Information given START

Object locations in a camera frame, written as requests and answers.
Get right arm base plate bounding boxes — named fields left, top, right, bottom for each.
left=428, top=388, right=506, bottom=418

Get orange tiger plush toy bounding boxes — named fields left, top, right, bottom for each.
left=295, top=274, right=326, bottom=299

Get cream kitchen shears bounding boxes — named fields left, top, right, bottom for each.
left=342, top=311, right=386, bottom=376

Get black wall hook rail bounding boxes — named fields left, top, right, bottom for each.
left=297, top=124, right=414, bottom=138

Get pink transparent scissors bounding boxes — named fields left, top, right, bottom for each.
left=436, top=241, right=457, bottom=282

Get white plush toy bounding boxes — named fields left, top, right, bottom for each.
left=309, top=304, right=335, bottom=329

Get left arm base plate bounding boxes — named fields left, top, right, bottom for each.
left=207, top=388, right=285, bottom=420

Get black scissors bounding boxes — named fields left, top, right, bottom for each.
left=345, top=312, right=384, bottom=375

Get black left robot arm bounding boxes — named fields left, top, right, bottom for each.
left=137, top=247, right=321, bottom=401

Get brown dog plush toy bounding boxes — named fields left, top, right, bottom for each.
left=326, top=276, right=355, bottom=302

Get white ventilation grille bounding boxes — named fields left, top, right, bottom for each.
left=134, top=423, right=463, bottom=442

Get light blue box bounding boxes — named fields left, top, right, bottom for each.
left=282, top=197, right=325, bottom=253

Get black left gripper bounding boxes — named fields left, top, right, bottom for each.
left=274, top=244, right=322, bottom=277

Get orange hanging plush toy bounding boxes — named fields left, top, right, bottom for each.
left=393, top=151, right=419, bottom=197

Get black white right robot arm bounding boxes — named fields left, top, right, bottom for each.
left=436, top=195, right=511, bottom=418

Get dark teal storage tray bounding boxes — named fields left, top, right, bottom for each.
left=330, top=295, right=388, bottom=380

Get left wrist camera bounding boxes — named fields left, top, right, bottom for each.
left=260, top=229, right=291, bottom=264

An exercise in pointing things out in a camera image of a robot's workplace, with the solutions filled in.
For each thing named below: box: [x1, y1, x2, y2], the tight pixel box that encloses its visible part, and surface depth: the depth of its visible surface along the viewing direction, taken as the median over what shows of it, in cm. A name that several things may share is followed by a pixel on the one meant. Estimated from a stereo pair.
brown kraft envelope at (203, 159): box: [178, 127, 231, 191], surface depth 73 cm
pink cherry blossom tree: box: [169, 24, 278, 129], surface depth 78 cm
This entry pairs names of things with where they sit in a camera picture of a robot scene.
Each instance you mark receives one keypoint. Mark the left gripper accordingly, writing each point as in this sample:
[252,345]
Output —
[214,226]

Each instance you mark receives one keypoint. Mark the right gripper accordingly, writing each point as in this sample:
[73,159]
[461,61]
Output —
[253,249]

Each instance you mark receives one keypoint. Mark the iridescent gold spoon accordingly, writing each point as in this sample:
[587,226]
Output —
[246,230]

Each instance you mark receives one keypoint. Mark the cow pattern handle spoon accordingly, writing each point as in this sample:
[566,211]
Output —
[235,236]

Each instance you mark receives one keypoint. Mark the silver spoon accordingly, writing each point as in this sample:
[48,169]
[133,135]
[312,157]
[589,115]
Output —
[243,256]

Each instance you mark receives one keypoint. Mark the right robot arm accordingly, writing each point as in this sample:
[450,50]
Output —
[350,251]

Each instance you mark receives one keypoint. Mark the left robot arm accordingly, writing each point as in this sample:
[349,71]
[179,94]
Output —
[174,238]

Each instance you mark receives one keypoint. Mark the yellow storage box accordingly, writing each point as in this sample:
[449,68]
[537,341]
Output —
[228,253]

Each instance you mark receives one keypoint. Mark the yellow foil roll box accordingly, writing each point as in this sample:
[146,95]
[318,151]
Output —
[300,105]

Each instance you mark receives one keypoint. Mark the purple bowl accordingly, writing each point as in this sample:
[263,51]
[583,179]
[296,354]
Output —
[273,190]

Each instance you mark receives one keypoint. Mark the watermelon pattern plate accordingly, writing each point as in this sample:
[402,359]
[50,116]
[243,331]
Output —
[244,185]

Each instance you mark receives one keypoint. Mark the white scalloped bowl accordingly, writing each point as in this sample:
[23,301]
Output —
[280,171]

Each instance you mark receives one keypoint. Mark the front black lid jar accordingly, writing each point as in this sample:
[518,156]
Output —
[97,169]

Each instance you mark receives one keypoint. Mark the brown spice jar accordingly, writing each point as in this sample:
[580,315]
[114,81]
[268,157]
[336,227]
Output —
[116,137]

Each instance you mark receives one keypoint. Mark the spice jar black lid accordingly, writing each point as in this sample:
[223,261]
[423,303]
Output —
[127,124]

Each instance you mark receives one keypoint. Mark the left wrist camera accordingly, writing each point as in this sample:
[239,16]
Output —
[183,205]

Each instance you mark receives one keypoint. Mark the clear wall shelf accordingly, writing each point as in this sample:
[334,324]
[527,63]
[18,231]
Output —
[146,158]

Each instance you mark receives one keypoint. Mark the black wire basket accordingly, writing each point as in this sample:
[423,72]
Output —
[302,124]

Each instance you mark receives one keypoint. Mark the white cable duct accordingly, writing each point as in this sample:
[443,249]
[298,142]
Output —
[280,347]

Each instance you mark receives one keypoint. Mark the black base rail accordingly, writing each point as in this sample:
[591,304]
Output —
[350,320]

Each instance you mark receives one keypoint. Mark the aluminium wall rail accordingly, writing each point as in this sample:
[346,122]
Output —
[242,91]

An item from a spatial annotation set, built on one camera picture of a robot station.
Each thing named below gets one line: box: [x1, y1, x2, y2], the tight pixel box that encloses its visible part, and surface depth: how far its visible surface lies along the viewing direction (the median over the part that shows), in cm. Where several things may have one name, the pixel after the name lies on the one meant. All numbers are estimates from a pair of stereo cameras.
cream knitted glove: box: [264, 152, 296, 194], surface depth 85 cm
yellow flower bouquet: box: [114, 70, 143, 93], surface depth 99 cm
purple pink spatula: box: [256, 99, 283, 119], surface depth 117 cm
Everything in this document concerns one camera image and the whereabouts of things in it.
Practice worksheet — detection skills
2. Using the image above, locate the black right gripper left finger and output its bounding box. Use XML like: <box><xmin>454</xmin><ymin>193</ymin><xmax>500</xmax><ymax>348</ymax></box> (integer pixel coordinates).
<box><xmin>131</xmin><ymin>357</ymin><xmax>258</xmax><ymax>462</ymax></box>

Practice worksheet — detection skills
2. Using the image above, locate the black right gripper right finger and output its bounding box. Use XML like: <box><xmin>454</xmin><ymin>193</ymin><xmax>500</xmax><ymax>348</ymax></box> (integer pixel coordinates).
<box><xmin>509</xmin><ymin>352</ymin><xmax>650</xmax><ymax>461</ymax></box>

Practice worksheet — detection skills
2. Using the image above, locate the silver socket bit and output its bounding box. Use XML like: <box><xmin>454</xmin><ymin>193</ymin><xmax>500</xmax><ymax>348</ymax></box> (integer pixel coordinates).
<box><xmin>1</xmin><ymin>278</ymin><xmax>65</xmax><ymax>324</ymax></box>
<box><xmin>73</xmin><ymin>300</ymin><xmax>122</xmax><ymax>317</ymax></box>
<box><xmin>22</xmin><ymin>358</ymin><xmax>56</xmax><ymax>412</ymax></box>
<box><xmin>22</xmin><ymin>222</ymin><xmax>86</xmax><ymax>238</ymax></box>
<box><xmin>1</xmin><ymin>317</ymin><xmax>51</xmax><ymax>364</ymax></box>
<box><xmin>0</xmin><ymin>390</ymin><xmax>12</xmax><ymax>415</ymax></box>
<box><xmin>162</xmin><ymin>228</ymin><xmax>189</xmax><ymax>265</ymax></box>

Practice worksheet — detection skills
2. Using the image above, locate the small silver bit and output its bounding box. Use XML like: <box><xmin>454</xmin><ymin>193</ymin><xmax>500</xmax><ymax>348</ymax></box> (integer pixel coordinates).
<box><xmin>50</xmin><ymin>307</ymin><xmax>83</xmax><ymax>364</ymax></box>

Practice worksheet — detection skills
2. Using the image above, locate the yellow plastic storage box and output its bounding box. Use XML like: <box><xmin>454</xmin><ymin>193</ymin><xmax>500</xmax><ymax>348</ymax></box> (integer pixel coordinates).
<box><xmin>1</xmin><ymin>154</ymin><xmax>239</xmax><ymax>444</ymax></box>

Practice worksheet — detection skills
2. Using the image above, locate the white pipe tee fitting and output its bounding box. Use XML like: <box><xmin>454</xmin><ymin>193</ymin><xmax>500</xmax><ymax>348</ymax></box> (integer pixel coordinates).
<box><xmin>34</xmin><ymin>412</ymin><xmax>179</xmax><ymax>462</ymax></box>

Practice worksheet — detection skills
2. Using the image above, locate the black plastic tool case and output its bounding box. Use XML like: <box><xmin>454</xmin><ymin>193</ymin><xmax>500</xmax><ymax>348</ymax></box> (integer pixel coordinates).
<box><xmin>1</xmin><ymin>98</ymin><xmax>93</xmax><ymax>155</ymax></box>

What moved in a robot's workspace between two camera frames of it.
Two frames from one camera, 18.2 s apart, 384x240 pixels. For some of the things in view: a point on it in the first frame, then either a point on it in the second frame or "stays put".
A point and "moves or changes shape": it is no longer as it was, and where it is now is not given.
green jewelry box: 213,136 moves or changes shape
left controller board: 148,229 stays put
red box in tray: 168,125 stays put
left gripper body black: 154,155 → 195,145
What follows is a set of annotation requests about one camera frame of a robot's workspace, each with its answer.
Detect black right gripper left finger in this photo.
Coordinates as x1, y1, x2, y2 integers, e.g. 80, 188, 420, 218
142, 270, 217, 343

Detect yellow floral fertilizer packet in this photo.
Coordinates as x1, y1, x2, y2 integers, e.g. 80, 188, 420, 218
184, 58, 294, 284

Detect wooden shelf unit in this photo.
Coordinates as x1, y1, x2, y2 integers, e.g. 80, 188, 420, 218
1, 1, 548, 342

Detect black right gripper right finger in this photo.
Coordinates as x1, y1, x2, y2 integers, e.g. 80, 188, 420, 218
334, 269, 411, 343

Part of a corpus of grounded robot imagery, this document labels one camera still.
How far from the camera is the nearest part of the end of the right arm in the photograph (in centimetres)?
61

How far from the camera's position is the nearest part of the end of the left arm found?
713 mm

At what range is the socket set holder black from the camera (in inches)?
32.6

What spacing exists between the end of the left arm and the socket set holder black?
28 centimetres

Information given END

[Problem to solve]: Pull every line that holds the string "frames" out of the records.

[Answer box]:
What moved in a robot's workspace between two camera frames of it.
Two frames from one camera, 18.2 s apart, 384x240 pixels. For some of the things in view: a point on it in the first frame, then either a point on it in the second frame or "stays put".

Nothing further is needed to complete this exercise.